About remasters: In 99% of cases remasters sound worse than the original. "Remastered" is code for "we've jacked up the volume and destroyed dynamics because, psycho-acoustically, people confuse 'louder' with 'better.'" "Remastered" anything might be better if you're using a portable player with a weak amp or in a noisy environment, but otherwise, for home listening, almost always go with earlier releases. The loudness wars started around the mid-90s, so any CDs released in the late-80s/early-90s are usually going to be your best bet. 

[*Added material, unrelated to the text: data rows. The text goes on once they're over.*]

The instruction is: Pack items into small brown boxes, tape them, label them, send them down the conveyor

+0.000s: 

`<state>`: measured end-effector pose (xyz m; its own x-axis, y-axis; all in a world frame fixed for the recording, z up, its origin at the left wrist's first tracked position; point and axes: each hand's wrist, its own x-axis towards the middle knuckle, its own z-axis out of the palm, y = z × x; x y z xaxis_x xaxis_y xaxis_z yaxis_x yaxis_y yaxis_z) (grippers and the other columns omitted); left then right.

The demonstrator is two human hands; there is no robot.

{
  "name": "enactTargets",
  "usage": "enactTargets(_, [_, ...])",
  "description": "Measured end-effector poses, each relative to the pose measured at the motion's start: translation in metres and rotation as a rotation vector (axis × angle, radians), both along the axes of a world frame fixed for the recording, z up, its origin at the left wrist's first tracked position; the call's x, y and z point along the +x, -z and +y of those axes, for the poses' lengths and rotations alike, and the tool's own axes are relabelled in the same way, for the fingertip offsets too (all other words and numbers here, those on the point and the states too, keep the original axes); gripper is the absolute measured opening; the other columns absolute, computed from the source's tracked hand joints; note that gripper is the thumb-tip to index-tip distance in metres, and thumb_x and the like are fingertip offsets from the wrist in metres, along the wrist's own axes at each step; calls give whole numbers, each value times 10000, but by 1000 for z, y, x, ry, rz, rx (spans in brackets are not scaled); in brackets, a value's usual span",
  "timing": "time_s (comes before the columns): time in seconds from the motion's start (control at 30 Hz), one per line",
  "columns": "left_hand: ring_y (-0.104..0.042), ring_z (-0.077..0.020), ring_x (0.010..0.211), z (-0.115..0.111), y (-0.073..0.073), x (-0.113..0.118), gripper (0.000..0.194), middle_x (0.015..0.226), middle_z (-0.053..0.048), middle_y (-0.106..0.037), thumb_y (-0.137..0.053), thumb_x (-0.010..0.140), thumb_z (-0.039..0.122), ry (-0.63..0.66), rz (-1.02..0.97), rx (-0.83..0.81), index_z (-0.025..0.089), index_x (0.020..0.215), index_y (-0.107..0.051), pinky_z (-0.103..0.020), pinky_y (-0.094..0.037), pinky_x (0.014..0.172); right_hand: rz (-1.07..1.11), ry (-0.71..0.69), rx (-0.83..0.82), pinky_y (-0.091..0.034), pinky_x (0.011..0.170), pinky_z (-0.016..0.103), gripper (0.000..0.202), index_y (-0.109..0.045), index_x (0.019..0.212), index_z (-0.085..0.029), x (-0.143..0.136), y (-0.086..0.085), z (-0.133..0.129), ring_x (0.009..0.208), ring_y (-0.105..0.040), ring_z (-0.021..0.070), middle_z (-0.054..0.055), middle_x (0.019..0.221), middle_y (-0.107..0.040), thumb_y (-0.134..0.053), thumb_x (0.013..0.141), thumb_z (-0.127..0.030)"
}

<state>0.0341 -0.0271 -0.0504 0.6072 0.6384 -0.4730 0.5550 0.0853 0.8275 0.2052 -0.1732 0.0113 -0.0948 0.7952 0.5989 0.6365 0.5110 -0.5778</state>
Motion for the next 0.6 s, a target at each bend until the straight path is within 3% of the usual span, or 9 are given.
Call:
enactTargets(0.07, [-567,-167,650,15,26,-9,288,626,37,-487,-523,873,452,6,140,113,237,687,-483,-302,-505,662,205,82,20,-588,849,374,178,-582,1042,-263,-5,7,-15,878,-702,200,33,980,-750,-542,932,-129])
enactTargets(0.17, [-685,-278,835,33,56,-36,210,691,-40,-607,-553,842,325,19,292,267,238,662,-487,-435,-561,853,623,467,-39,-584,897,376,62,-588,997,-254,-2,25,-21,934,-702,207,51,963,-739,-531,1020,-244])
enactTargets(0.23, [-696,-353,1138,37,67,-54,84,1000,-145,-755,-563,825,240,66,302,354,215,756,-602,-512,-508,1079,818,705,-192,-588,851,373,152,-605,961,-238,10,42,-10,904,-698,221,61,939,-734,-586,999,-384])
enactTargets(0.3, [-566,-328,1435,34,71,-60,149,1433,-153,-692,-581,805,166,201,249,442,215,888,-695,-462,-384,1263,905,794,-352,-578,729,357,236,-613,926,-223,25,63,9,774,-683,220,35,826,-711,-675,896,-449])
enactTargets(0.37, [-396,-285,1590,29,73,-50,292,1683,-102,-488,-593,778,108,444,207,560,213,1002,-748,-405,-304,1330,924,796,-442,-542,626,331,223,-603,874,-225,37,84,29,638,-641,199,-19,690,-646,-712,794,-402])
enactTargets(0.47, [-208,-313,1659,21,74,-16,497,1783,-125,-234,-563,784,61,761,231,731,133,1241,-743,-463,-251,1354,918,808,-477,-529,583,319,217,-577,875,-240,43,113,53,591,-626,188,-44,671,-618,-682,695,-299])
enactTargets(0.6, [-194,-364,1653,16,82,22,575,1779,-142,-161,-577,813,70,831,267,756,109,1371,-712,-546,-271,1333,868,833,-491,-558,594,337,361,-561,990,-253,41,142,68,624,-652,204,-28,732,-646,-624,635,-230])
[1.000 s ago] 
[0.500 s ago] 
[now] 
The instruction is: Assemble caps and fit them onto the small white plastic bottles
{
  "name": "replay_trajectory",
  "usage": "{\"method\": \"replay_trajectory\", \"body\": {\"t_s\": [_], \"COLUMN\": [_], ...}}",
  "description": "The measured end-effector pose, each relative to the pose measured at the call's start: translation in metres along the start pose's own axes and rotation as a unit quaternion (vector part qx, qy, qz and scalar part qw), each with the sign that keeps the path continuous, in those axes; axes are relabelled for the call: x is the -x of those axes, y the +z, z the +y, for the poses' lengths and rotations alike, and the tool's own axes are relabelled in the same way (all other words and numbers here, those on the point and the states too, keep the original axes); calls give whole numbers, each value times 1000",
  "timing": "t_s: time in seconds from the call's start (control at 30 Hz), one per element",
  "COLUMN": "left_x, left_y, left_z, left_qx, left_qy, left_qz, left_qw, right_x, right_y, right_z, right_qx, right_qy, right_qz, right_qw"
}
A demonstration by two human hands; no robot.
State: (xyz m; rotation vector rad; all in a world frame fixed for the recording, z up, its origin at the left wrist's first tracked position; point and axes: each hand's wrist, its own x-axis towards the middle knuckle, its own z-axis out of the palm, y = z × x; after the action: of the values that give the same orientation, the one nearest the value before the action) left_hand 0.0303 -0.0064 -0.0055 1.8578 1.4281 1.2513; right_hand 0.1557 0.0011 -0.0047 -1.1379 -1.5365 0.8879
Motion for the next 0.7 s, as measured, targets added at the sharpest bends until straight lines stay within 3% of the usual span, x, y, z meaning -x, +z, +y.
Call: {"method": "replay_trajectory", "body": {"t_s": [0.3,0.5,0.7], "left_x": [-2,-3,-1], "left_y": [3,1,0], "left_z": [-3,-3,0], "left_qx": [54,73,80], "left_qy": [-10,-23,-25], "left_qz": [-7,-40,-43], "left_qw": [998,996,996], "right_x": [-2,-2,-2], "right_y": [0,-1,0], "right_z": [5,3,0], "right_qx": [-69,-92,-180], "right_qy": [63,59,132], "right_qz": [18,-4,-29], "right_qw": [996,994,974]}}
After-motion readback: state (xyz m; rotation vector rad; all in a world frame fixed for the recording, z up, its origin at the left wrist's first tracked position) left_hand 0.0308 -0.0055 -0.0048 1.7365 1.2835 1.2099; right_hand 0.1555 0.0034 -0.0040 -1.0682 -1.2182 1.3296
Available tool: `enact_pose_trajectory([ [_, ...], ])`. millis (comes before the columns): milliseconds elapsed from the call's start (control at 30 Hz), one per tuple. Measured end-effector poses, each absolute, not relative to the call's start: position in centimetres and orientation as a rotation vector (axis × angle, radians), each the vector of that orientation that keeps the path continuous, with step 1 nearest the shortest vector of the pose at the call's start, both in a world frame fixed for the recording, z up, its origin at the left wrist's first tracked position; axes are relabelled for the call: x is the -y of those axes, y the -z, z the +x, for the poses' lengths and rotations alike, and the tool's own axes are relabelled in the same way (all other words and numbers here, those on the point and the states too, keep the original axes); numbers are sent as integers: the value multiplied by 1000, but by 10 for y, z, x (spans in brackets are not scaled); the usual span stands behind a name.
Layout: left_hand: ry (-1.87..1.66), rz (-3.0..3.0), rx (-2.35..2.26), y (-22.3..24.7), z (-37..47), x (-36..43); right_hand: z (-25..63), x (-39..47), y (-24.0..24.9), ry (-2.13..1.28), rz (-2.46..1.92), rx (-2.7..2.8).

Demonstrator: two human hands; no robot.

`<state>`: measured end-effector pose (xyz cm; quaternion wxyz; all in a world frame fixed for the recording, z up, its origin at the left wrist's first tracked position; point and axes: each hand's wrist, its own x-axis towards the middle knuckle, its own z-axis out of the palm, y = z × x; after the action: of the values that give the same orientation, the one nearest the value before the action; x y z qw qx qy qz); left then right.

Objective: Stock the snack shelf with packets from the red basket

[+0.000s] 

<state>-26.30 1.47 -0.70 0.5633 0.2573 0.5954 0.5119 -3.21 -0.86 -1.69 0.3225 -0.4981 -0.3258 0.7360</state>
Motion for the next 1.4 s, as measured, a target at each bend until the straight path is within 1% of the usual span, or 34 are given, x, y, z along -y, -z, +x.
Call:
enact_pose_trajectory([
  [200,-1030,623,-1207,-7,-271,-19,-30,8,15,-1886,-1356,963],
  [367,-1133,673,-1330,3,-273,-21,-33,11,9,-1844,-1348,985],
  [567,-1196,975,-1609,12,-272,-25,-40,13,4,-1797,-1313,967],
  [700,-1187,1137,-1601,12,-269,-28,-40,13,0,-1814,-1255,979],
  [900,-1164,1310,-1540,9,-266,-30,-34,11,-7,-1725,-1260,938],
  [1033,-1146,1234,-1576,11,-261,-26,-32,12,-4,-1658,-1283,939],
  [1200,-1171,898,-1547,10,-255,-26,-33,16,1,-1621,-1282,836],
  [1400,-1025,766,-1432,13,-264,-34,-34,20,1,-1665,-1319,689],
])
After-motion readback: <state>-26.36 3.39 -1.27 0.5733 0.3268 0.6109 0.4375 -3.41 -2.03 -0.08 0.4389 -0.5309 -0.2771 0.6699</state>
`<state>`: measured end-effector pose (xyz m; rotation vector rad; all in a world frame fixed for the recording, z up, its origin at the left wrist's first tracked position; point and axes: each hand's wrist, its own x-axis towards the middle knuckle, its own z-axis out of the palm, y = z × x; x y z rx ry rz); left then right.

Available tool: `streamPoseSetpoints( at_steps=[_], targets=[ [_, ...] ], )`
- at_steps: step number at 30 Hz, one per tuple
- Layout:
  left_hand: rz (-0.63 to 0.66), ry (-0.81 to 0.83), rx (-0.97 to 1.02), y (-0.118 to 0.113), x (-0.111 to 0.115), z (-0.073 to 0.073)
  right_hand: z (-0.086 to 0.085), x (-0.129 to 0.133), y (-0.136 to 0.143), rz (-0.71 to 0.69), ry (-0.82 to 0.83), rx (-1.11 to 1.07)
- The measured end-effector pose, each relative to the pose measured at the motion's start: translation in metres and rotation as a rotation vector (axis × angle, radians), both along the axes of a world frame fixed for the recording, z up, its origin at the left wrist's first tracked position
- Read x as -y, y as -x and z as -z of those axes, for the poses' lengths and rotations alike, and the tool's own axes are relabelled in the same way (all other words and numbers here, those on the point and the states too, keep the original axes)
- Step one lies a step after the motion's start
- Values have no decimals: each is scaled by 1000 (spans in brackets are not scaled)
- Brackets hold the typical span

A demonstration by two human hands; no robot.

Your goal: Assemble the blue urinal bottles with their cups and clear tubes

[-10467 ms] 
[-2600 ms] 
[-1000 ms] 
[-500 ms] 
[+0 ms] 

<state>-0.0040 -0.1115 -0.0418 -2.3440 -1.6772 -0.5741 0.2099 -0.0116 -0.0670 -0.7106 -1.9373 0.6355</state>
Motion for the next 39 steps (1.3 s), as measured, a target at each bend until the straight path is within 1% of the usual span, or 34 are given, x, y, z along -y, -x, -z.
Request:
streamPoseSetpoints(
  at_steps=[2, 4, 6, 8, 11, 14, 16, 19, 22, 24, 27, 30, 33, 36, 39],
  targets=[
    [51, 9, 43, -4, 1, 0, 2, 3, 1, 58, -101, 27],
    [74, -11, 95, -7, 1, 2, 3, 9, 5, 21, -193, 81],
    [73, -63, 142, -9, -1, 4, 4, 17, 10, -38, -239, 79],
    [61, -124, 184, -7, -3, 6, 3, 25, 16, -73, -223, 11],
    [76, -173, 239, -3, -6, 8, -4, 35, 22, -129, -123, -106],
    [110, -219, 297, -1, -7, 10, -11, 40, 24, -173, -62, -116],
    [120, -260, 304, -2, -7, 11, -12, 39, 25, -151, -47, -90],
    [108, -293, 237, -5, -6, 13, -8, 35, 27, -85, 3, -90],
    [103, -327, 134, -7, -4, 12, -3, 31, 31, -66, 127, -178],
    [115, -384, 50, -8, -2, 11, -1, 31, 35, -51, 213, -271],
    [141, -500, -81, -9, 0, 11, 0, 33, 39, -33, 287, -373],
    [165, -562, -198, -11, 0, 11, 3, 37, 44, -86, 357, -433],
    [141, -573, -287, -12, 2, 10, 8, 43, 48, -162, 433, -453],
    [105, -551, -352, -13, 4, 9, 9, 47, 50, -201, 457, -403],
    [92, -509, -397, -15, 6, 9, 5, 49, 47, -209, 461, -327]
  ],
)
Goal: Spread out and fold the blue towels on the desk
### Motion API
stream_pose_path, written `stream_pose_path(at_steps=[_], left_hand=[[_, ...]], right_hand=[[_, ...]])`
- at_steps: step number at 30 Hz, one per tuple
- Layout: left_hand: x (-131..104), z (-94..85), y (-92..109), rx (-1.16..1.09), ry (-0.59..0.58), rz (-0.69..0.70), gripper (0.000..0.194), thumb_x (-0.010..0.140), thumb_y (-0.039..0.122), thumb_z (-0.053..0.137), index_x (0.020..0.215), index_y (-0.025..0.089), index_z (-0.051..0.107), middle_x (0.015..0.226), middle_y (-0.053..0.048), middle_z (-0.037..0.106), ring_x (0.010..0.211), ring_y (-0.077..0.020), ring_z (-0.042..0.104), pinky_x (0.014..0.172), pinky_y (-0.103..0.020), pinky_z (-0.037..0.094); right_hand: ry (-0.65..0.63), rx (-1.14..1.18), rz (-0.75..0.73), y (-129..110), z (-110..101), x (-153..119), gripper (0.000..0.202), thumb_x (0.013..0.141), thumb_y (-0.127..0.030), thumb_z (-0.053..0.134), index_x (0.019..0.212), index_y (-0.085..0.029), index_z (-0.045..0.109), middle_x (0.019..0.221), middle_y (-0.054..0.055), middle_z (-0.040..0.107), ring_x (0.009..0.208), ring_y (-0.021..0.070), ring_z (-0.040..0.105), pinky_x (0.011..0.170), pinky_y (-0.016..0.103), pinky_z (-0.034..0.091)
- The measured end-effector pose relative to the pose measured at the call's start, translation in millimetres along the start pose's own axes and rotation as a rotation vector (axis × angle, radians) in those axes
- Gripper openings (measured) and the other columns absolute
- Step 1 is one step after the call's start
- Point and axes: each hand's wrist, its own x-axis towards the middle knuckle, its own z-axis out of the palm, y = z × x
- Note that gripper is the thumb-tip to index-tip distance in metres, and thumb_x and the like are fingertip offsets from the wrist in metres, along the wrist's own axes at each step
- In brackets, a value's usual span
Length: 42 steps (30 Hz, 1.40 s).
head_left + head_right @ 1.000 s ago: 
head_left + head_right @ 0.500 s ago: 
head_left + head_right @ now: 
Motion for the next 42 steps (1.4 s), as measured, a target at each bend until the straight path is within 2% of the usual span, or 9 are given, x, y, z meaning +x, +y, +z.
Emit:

There are a handful of exceptions to the above; one in particular is anything Steven Wilson does. His remasters are excellent, and tend to come with tons of extras that make buying them worth it even if you end up preferring the sound of the originals. I have everything he's done for Yes, King Crimson (all of those mammoth box sets!), XTC, Gentle Giant, et al.


----------



## starthrower (Dec 11, 2010)

Eva Yojimbo said:


> There are a handful of exceptions to the above; one in particular is anything Steven Wilson does. His remasters are excellent, and tend to come with tons of extras that make buying them worth it even if you end up preferring the sound of the originals. I have everything he's done for Yes, King Crimson (all of those mammoth box sets!), XTC, Gentle Giant, et al.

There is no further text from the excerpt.